MWD Increases Turf Removal- 175 Mil Sq Ft

Screen Shot 2015-05-28 at 6.53.37 AMIn response to the continued drought, the Metropolitan Water District of Southern California Board of Directors Tuesday approved a $350 million increase to its existing budget for turf removal and water conservation programs bringing it to a total of $450 million. According to MWD, the conservation budget is now the largest of its kind in the nation.
With Tuesday’s actions, MWD greatly expanded its turf replacement program which has been besieged with requests since Gov. Jerry Brown’s April 1 order mandating 25% statewide water use reductions. MWD’s turf removal program currently has rebate requests for more than 100 million square feet (or about 60,000 front lawns) and receives up to 10,000 applications per month. In early May, the district also says it reached a new record, receiving $49 million in requested conservation rebates in one week.
The expanded program is expected to result in the removal of about 175 million square feet of turf and projected to save about 80 million gallons of water per day for Southern California.
In addition to the expanded budget, MWD also approved changes to the turf removal program that establish tiers based on the amount of turf being removed.
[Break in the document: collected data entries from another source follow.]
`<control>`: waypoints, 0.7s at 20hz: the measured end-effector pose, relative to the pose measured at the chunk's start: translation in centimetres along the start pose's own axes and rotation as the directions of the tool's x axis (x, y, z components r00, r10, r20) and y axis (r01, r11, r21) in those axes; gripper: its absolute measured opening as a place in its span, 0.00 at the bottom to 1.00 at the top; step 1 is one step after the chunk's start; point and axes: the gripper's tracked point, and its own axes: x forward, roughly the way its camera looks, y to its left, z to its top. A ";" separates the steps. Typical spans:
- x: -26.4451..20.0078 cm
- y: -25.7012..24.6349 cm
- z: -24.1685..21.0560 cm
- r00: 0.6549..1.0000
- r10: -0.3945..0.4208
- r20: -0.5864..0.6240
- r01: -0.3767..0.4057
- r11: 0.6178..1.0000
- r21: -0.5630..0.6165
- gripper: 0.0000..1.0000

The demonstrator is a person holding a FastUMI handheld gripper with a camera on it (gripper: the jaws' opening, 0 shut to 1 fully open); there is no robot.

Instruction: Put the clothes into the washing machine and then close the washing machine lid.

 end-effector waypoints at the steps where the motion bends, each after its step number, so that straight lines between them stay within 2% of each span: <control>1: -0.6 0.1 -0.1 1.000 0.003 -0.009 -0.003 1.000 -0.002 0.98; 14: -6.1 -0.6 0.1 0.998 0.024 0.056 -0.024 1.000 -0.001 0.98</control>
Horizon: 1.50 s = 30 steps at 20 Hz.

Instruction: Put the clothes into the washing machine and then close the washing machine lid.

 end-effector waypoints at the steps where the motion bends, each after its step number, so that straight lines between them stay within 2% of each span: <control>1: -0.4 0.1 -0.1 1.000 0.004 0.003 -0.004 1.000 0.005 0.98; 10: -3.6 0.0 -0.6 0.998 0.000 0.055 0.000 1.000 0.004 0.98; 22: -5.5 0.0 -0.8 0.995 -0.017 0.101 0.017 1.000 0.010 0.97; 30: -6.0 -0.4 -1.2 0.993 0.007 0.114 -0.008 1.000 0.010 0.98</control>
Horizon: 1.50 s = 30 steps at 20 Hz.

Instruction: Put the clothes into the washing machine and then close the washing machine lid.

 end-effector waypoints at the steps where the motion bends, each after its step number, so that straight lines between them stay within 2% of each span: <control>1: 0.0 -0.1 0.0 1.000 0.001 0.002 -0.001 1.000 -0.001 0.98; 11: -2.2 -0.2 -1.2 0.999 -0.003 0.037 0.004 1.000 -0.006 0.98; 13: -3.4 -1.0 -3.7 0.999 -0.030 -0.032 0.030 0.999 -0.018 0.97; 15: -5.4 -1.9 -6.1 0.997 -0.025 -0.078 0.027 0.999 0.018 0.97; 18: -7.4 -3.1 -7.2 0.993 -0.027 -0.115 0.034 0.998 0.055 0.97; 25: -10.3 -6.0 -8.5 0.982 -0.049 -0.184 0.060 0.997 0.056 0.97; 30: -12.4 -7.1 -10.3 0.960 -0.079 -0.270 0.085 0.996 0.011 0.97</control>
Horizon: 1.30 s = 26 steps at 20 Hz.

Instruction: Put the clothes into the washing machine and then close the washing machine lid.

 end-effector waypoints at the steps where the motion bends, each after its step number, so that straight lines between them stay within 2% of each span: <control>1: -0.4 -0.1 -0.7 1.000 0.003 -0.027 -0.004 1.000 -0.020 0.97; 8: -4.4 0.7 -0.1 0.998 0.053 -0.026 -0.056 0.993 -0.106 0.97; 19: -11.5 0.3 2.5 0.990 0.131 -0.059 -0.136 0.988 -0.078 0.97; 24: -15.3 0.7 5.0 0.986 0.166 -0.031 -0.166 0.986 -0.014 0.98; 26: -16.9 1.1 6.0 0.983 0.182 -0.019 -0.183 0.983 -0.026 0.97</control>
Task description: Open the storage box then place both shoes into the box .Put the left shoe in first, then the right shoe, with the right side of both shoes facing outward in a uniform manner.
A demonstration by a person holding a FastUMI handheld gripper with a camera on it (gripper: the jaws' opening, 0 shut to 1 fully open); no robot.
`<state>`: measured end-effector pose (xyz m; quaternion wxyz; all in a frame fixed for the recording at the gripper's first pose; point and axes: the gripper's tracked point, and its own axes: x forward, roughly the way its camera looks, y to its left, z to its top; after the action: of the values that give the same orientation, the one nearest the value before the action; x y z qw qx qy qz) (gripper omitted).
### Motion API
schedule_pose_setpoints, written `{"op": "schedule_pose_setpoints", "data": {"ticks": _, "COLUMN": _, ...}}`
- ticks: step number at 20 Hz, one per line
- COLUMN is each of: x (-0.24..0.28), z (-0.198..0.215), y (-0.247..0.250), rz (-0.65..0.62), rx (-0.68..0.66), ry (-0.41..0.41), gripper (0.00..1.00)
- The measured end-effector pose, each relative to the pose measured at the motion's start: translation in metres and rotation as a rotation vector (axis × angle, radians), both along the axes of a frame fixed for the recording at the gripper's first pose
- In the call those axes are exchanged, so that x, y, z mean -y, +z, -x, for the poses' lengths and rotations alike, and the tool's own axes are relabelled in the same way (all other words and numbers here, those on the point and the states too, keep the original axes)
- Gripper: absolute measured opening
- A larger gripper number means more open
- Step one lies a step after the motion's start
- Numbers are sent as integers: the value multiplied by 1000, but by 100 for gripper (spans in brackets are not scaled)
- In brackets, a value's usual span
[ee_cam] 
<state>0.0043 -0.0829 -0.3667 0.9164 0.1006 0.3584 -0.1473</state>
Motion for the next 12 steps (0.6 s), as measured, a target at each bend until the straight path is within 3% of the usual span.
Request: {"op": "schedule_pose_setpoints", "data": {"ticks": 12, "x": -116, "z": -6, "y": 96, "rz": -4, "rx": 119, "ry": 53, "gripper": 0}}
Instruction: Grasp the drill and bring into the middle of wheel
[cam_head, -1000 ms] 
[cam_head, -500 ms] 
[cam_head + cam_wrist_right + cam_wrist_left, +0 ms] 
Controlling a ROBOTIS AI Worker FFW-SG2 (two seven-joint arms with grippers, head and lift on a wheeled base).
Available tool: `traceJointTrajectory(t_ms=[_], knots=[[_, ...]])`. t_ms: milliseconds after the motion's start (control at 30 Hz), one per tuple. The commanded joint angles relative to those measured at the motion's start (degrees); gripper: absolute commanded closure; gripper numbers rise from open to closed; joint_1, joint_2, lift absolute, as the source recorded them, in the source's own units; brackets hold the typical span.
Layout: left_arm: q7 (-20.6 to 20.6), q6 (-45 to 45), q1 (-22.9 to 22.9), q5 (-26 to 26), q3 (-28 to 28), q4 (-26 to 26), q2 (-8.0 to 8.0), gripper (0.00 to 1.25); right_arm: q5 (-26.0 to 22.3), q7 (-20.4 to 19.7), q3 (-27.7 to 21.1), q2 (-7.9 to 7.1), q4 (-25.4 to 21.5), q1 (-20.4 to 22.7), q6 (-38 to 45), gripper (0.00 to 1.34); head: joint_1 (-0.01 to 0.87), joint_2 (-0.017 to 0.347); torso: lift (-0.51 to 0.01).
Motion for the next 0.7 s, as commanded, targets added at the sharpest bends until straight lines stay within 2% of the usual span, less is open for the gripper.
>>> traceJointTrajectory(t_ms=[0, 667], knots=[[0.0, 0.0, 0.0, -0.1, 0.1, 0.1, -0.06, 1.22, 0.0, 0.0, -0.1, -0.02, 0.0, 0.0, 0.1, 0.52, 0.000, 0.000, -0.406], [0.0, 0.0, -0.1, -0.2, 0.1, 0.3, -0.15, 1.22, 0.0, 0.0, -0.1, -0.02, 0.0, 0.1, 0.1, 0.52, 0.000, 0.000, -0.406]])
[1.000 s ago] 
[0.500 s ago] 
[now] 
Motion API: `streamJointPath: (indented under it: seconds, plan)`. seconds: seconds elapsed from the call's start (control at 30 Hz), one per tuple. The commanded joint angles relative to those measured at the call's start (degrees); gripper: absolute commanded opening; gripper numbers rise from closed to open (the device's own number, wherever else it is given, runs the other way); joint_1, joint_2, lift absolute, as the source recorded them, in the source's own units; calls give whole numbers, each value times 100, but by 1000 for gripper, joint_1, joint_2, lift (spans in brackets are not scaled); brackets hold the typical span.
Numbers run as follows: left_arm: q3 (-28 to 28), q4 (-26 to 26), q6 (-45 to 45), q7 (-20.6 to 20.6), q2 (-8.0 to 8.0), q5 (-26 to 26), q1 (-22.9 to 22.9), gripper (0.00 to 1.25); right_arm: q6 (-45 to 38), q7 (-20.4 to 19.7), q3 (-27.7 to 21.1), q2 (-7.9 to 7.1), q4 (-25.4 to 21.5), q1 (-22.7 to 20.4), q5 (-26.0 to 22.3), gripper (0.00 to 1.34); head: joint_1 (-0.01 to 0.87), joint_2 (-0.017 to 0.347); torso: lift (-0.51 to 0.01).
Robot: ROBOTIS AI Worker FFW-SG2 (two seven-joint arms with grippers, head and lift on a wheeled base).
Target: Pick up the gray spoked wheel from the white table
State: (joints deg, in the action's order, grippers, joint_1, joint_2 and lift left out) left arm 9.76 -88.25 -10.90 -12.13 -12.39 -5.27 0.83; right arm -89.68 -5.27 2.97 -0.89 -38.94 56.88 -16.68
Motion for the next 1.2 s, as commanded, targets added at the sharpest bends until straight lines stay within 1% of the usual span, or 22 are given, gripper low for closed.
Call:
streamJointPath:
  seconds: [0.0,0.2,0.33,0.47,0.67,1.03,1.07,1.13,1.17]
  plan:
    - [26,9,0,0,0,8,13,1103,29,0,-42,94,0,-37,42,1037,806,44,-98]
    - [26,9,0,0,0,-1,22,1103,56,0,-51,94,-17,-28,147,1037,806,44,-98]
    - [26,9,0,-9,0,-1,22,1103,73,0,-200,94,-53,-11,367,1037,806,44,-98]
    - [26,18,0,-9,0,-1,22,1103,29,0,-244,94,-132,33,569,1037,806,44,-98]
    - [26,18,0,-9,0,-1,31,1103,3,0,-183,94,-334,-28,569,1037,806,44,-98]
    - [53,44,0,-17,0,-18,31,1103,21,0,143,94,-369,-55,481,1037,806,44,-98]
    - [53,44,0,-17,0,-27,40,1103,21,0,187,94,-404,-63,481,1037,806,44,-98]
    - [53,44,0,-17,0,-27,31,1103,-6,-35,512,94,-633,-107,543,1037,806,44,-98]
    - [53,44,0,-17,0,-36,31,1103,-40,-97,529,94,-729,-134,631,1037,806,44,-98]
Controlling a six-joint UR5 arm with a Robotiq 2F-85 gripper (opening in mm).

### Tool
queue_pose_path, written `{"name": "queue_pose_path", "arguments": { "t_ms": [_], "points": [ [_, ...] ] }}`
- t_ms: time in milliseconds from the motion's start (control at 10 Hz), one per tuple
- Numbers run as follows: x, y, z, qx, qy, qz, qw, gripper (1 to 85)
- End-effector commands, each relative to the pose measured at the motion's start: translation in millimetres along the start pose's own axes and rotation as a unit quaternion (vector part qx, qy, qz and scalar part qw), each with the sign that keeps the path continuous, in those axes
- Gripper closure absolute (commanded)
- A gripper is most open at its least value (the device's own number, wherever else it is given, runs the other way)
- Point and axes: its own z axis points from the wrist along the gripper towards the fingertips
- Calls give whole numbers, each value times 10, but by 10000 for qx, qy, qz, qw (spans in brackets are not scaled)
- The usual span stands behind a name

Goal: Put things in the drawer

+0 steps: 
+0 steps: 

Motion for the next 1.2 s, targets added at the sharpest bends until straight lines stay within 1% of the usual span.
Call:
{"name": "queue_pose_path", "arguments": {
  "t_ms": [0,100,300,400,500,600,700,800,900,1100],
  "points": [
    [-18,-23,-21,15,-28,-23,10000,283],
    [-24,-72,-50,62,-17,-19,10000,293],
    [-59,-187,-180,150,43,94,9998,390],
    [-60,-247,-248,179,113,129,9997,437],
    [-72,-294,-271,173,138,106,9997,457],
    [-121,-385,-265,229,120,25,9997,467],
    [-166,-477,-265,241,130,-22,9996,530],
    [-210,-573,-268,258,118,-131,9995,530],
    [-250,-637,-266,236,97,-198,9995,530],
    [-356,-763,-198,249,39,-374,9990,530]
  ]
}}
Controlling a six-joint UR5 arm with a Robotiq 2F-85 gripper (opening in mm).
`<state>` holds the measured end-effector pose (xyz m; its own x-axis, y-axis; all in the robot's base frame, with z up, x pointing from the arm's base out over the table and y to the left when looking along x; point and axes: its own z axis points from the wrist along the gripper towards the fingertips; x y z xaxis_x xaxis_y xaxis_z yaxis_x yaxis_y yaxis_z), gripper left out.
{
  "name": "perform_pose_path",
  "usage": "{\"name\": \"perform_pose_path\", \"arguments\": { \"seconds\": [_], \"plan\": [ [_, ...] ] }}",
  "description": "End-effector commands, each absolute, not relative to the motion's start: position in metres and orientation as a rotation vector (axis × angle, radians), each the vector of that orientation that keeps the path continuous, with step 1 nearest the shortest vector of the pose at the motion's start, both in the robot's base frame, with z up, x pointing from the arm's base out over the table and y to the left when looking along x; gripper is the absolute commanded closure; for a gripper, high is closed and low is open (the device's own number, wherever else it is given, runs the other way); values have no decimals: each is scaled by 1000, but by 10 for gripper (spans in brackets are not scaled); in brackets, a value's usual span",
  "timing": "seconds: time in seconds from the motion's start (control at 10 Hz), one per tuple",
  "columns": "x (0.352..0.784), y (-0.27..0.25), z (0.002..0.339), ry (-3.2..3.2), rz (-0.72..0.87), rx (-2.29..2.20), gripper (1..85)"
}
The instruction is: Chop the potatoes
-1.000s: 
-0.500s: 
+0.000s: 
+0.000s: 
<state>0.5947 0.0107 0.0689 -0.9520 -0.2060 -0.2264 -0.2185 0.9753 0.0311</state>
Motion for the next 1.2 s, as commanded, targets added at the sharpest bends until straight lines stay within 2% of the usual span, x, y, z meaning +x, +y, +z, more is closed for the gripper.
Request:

Residential customers will now receive $2 per square foot for up to 3,000 square feet. Public agencies, commercial and other non-residential properties also may receive similar rebates but are subject to specific terms and annual limits.
“Our goal is to equitably provide rebate funds to as many people as possible and lock-in permanent changes in water use by transforming to drought-tolerant landscapes that better fit our Mediterranean climate,” said MWD Board Chair Randy Record in a statement released Tuesday.
According to MWD’s General Manager Jeffrey Kightlinger, the water conservation program increase was made possible by higher-than-expected water sales revenue and fiscally responsible budgeting and is not expected to result in higher rates for customers.
“This is a historic one-time investment in conservation as opposed to a new long-term spending initiative that would have rate impacts,” said Kightlinger.